35. Therefore, pursuant to section 1164 of the Social Security Act, the Tribunal must form a view about Mr Ryan’s application for disability support pension, and where there is a possibility of an option for income through another source such as compensation, then investigations must accordingly be pursued. The Tribunal must therefore take into account after considering the privilege against self-incrimination which was raised before it, whether it is reasonable to direct that Mr Ryan seek compensation for a work-related injury sustained at Murawina which had been paid to him in the name of Williams.”

The Tribunal went on to say:

“38.     The Tribunal finds that it is entirely reasonable that Mr Ryan be directed as contemplated by the legislation, to apply for a compensation payment.  If the consequent investigations show that he is not eligible for compensation, then he is free to reapply for reinstatement of his disability support pension.  The Tribunal will however consider the direction to pursue compensation in the light of submissions made regarding the privilege against self-incrimination.”
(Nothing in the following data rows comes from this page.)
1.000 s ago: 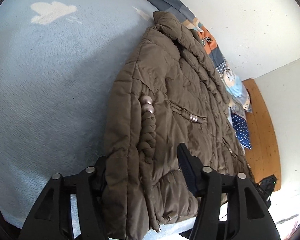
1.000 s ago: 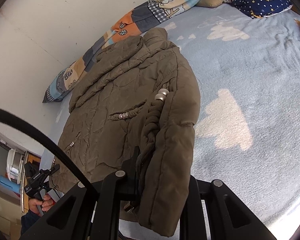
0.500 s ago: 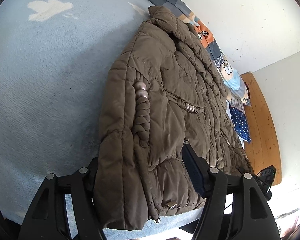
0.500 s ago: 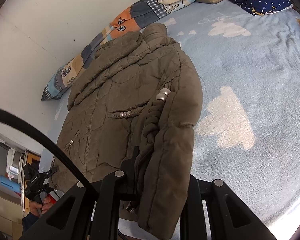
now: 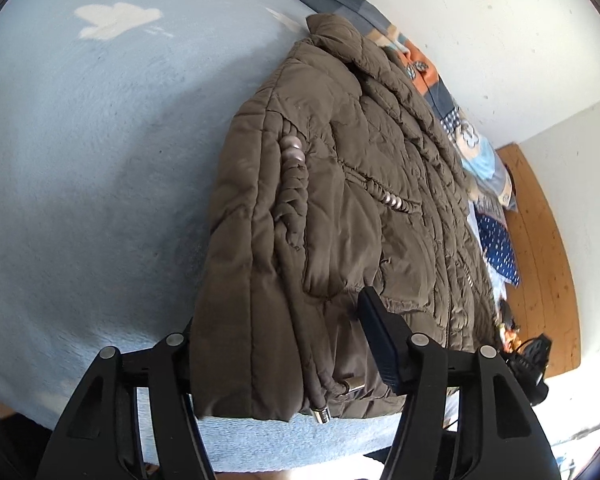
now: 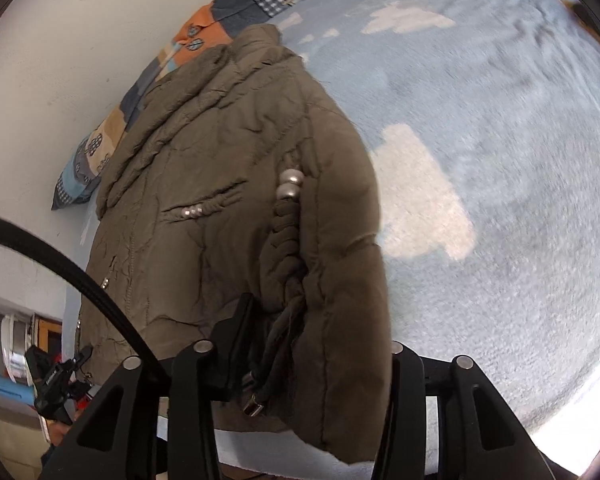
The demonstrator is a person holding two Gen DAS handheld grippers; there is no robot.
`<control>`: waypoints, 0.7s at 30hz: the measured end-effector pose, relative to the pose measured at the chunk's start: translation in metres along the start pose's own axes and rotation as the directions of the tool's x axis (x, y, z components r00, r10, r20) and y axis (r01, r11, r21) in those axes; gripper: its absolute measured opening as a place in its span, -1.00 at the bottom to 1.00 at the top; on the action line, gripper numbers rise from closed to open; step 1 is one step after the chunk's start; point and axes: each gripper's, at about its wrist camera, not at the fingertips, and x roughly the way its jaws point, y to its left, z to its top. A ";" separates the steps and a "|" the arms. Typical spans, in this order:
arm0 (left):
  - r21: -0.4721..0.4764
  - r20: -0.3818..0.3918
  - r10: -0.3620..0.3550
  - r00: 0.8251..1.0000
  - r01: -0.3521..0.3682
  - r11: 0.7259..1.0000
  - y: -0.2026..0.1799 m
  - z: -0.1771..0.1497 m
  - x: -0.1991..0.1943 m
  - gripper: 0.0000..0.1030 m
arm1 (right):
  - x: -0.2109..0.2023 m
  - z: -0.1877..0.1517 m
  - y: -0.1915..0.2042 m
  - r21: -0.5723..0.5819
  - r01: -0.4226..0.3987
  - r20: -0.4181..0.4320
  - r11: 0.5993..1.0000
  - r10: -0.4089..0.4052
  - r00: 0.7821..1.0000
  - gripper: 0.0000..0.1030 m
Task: Fold large clothes
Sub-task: 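Lift the gripped hem upward with both tools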
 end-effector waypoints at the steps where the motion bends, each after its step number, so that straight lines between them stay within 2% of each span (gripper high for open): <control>1: -0.019 0.007 -0.008 1.000 0.008 1.000 0.002 0.000 0.001 0.21 | 0.001 -0.001 -0.005 0.028 -0.014 -0.006 1.000 0.014 1.000 0.00; 4: -0.034 0.026 -0.034 0.999 0.035 0.999 0.003 0.000 0.004 0.20 | 0.005 -0.004 -0.017 0.099 -0.050 -0.015 0.994 0.052 0.999 0.06; 5: -0.022 0.029 -0.034 0.999 0.035 0.999 0.001 0.000 0.004 0.11 | 0.007 -0.006 -0.020 0.115 -0.059 -0.018 0.992 0.062 0.998 0.09; 6: -0.012 0.031 -0.030 0.999 0.030 0.999 0.000 0.000 0.005 -0.21 | 0.009 -0.006 -0.020 0.126 -0.067 -0.021 0.990 0.070 0.997 0.09; 7: 0.000 0.029 -0.033 0.999 0.033 0.999 -0.002 -0.001 0.006 -0.36 | 0.010 -0.007 -0.020 0.131 -0.071 -0.017 0.989 0.074 0.997 0.09; 8: 0.002 0.029 -0.039 0.999 0.039 0.999 -0.002 -0.001 0.006 -0.41 | 0.010 -0.007 -0.018 0.126 -0.073 -0.016 0.989 0.075 0.997 0.09; 10: 0.019 0.039 -0.041 0.998 0.040 0.999 -0.005 -0.002 0.004 -0.54 | 0.011 -0.008 -0.013 0.103 -0.085 -0.014 0.991 0.086 0.996 -0.21; 11: 0.027 0.042 -0.050 0.998 0.049 0.998 -0.007 -0.002 0.002 -0.56 | 0.011 -0.008 -0.010 0.093 -0.094 -0.014 0.991 0.095 0.995 -0.40; 12: 0.032 0.051 -0.057 0.997 0.056 0.998 -0.007 -0.002 -0.001 -0.60 | 0.008 -0.009 -0.006 0.078 -0.105 -0.008 0.991 0.106 0.994 -0.50; 14: 0.049 0.057 -0.069 0.996 0.066 0.997 -0.010 -0.002 -0.004 -0.62 | 0.001 -0.007 0.001 0.061 -0.123 0.012 0.991 0.122 0.992 -0.59; 21: 0.053 0.078 -0.112 0.991 0.108 0.993 -0.015 -0.001 -0.013 -0.66 | -0.021 -0.010 0.007 0.036 -0.158 0.067 0.987 0.156 0.986 -0.65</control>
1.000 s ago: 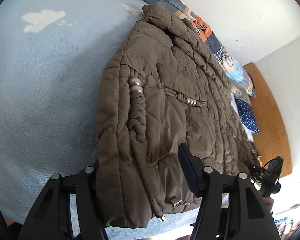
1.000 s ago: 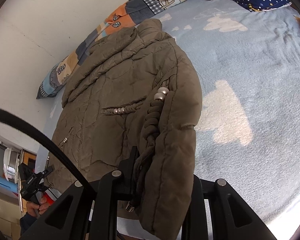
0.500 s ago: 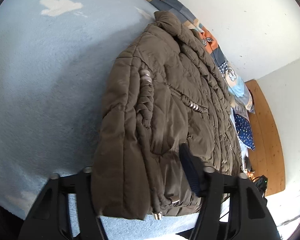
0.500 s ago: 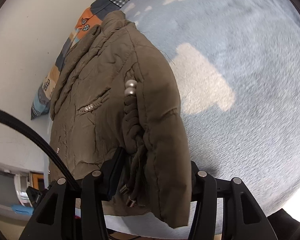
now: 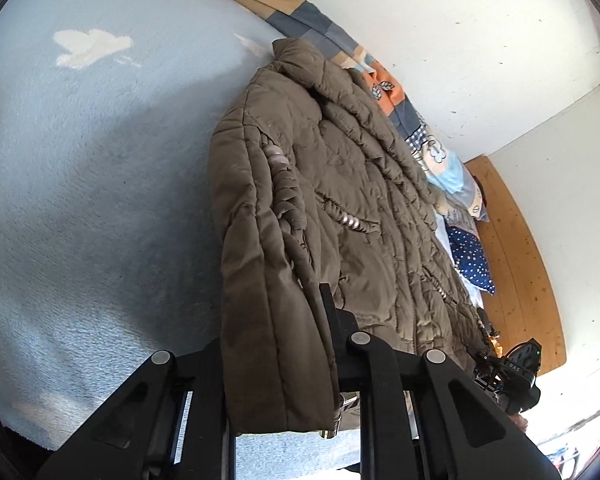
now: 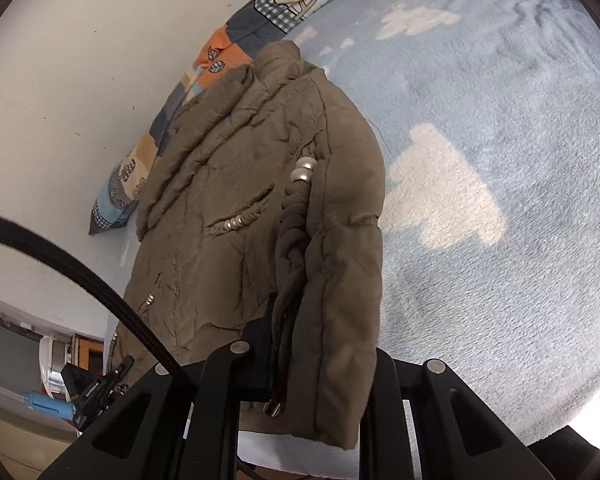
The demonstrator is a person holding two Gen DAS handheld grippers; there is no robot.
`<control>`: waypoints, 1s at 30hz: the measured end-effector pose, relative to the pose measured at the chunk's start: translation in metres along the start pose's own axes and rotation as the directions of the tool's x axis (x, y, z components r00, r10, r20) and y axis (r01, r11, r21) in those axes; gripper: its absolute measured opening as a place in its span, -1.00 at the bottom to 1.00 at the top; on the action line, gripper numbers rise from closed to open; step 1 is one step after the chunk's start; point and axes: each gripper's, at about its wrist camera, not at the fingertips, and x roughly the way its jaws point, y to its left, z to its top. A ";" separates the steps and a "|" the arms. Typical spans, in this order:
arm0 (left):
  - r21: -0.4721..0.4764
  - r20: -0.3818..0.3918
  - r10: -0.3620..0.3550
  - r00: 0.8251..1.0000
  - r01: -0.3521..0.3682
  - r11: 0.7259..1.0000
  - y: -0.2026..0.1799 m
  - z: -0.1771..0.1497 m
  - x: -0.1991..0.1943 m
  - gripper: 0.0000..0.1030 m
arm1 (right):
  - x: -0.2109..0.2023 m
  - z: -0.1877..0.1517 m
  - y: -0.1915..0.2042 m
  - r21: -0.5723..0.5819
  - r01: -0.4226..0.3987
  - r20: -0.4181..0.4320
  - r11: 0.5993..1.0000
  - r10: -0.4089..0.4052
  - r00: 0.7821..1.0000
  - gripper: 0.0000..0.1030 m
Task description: Fold large clothes
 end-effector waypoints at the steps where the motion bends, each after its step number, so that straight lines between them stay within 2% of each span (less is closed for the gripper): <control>1: 0.003 0.002 -0.003 1.000 0.003 1.000 -0.001 0.000 -0.001 -0.66 | -0.003 0.000 0.001 -0.001 -0.008 0.008 1.000 0.008 1.000 -0.65; 5: -0.010 -0.008 0.011 1.000 -0.011 1.000 0.002 0.000 0.002 -0.66 | -0.010 -0.002 0.002 -0.013 0.000 0.028 1.000 0.000 1.000 -0.65; 10: -0.002 -0.010 0.038 0.999 -0.038 0.999 0.002 -0.002 0.005 -0.66 | 0.000 -0.003 -0.013 0.049 -0.008 0.001 0.999 0.008 1.000 -0.60; 18: 0.001 -0.010 0.058 0.998 -0.058 0.998 0.000 -0.003 0.010 -0.66 | 0.006 -0.007 -0.046 0.225 -0.047 -0.011 0.973 0.051 0.999 -0.08; 19: 0.003 -0.010 0.060 0.998 -0.060 0.998 0.000 -0.003 0.010 -0.66 | 0.005 -0.008 -0.046 0.238 -0.048 -0.010 0.970 0.052 0.999 -0.04; 21: -0.001 -0.010 0.061 0.998 -0.061 0.998 0.001 -0.003 0.011 -0.65 | 0.001 -0.011 -0.049 0.259 -0.048 0.007 0.965 0.048 0.999 0.17; 23: -0.001 -0.010 0.068 0.998 -0.068 0.998 0.002 -0.003 0.012 -0.65 | 0.000 -0.015 -0.050 0.278 -0.046 0.009 0.960 0.045 0.999 0.27; 25: 0.014 -0.004 0.075 0.997 -0.075 0.997 -0.001 -0.004 0.014 -0.65 | 0.003 -0.019 -0.052 0.290 -0.055 -0.001 0.956 0.058 0.998 0.26; 26: 0.031 0.004 0.083 0.997 -0.083 0.996 -0.004 -0.004 0.014 -0.65 | 0.007 -0.020 -0.049 0.282 -0.056 -0.012 0.958 0.062 0.998 0.07; 27: 0.052 0.014 0.088 0.996 -0.089 0.995 -0.007 -0.005 0.013 -0.67 | 0.012 -0.019 -0.044 0.254 -0.054 -0.025 0.966 0.063 0.998 -0.36; 30: 0.135 0.056 0.112 0.992 -0.119 0.984 -0.023 -0.007 0.008 -0.68 | 0.013 -0.016 -0.028 0.166 -0.017 -0.022 0.986 0.021 1.000 -0.59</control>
The Tribunal then considered, but appeared to reject, a submission advanced on behalf of Mr Ryan, that the requirement or direction that he pursue the claim was unlawful because, according to the submission, it compelled Mr Ryan to incriminate himself.  The Tribunal said:

“52. ... Given all the circumstances, the Tribunal finds that it is reasonable, whether the action incriminates Mr Ryan or not, to direct Mr Ryan pursuant to section 1164 of the Social Security Act to make application for compensation.
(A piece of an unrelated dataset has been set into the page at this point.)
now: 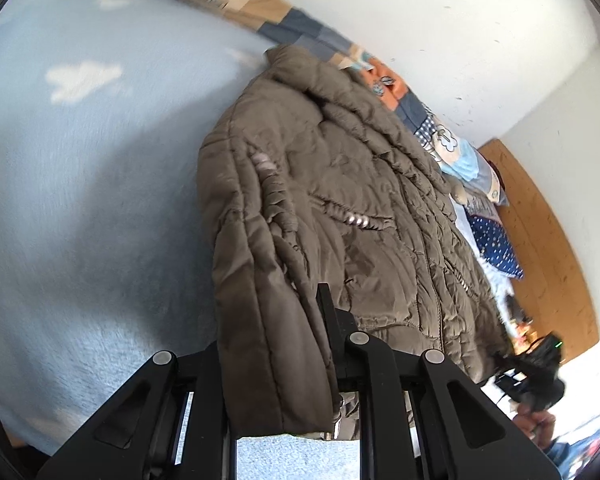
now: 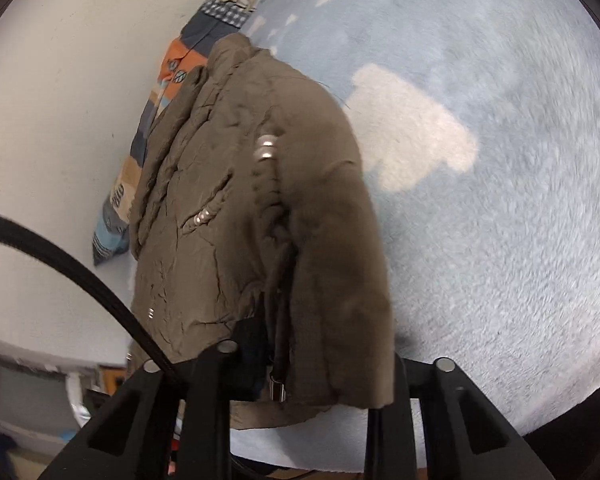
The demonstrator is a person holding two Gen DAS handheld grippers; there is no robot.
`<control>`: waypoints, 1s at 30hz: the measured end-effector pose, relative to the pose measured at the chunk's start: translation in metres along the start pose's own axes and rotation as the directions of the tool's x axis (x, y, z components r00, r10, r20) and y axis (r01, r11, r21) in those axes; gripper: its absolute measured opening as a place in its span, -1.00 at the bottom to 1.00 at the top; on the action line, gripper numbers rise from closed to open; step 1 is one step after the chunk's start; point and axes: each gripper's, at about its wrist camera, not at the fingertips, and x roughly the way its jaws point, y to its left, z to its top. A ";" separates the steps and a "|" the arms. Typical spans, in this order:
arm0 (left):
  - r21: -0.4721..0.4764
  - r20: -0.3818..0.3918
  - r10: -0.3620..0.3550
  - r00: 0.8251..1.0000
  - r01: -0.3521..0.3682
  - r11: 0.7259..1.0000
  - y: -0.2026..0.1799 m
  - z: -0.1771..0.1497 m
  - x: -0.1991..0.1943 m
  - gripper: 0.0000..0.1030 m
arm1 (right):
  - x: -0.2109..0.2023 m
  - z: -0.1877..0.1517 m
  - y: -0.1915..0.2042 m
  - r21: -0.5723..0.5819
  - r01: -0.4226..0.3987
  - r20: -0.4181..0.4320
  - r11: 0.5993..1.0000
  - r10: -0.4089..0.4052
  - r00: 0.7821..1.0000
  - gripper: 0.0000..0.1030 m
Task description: Fold large clothes
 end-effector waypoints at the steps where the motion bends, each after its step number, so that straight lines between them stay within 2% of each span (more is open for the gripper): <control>1: 0.015 0.008 0.008 1.000 -0.008 1.000 -0.002 0.000 -0.002 -0.69 | -0.004 0.000 0.008 -0.035 0.010 0.015 0.999 -0.010 1.000 -0.60; 8: 0.085 0.069 0.020 0.997 -0.026 0.996 -0.015 0.003 -0.017 -0.70 | -0.025 -0.007 0.040 -0.194 0.070 0.100 0.978 -0.052 0.994 -0.67; 14: 0.080 0.095 -0.011 0.995 0.003 0.997 -0.016 0.007 -0.030 -0.70 | -0.043 -0.015 0.052 -0.268 0.089 0.160 0.959 -0.046 0.986 -0.70; 24: 0.066 0.141 -0.013 0.990 0.003 0.998 -0.015 0.017 -0.051 -0.70 | -0.068 -0.026 0.074 -0.363 0.051 0.204 0.930 0.025 0.979 -0.72; 30: 0.132 0.176 0.021 0.984 -0.044 0.990 -0.025 0.021 -0.059 -0.70 | -0.079 -0.030 0.084 -0.402 0.024 0.219 0.915 0.070 0.973 -0.72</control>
53.      If the GIO finds as a result of its investigations which it would conduct as a result of such an application, that the Applicant is not eligible for compensation, then he would have a right to apply to DSS for reinstatement of his disability support pension, suspended due to the fact that it was in this case, a compensation affected payment.

54. The Tribunal affirms the decision under review, and directs the Applicant to pursue his compensation rights pursuant to section 1164 of the Social Security Act 1991.”
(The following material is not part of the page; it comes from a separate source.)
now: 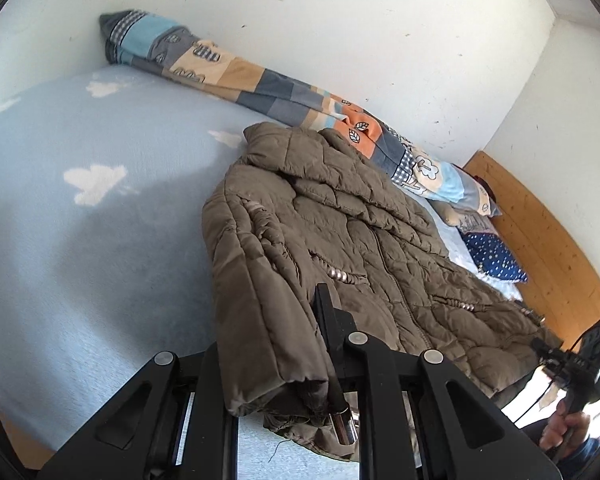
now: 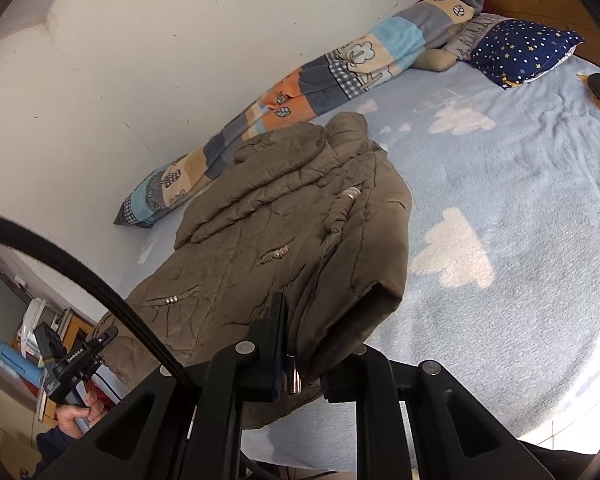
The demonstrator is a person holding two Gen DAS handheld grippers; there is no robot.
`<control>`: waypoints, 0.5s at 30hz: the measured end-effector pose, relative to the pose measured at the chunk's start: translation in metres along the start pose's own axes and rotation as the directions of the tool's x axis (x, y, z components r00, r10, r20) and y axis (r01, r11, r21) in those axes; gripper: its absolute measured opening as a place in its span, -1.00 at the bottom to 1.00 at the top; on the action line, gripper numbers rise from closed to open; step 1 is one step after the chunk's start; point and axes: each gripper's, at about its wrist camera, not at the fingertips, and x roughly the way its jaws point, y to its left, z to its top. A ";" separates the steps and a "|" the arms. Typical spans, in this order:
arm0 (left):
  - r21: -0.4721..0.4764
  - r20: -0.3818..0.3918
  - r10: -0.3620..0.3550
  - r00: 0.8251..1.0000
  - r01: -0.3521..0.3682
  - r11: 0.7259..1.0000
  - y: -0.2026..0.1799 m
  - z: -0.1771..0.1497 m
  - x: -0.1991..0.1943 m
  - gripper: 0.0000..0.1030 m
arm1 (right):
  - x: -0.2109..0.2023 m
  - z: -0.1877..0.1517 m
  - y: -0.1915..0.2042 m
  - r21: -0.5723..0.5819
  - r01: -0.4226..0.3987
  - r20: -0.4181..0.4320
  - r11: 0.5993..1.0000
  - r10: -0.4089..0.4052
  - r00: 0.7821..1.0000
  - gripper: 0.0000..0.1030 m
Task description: Fold large clothes
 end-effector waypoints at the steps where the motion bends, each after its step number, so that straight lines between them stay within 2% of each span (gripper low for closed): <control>1: 0.006 0.002 0.002 1.000 -0.002 1.000 0.000 0.001 0.001 -0.70 | -0.001 0.001 0.001 -0.007 -0.001 0.003 1.000 0.001 1.000 -0.72; 15: 0.023 0.037 -0.029 0.999 0.028 0.999 -0.003 0.009 -0.015 -0.70 | -0.012 0.008 0.005 -0.021 -0.031 0.038 0.999 0.032 0.999 -0.72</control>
MR RYAN'S GROUNDS OF APPEAL
By his amended notice of appeal, Mr Ryan now relies on the following grounds of appeal:

4.      GROUNDS:

a....

b.The Tribunal was wrong in law in finding that section 1164 of the Social Security Act, 1991 overrode the privilege against self-incrimination.

c.The Tribunal was wrong in law in finding that it was reasonable to direct Mr Ryan to make an application for compensation.

d.The Tribunal was wrong in law in not finding that Mr Ryan was entitled to a disability support pension and that such pension should be paid as from the date of last payment.”

Mr Ryan now seeks the following orders:

3.      ORDERS SOUGHT:

a....

b.... a declaration that section 1164 of the Social Security Act, 1991 does not override the privilege of self-incrimination.

c.An order that the Secretary not direct the Applicant to make an application for compensation under the names James Williams to the GIO.

d.An order that the Secretary pay Mr Ryan his accumulated Social Security benefit plus interest...”

CONCLUSIONS ON THE APPEAL
It has been said of the privilege against self-incrimination that it may be abridged by statute or waived but, that aside “it has generally been accepted that it is without ‘real exception’”.  (See Reid v Howard (1995) 184 CLR 1 per Toohey, Gaudron, McHugh and Gummow JJ, at 12). Their Honours went on to say (at 14):

“There is simply no scope for an exception to the privilege, other than by statute.  At common law, it is necessarily of general application - a universal right which... protects the innocent and the guilty.  There is no basis for accepting any class or category of person whether by reference to legal status, legal relationship or, even, the offence in which he or she might be incriminated.”

Their Honours added (at 14) that:

“[T]here can be no exception in civil proceedings, whether generally or of one kind or another.  Moreover, it would be anomalous to allow that a person could refuse to answer questions in criminal proceedings or before investigative bodies where the privilege has not been abrogated if that person could be compelled to answer interrogatories or otherwise make disclosure with respect to the same matter in civil proceedings.”

The question thus arises whether the privilege has been ousted by the provisions of s 1164, either expressly, or by necessary implication.

It is contended on behalf of Mr Ryan, and accepted on behalf of the Department, that a statute may override the privilege, and does so when there is an express ousting by legislation, or where, on its true construction, the statute does so by necessary implication. 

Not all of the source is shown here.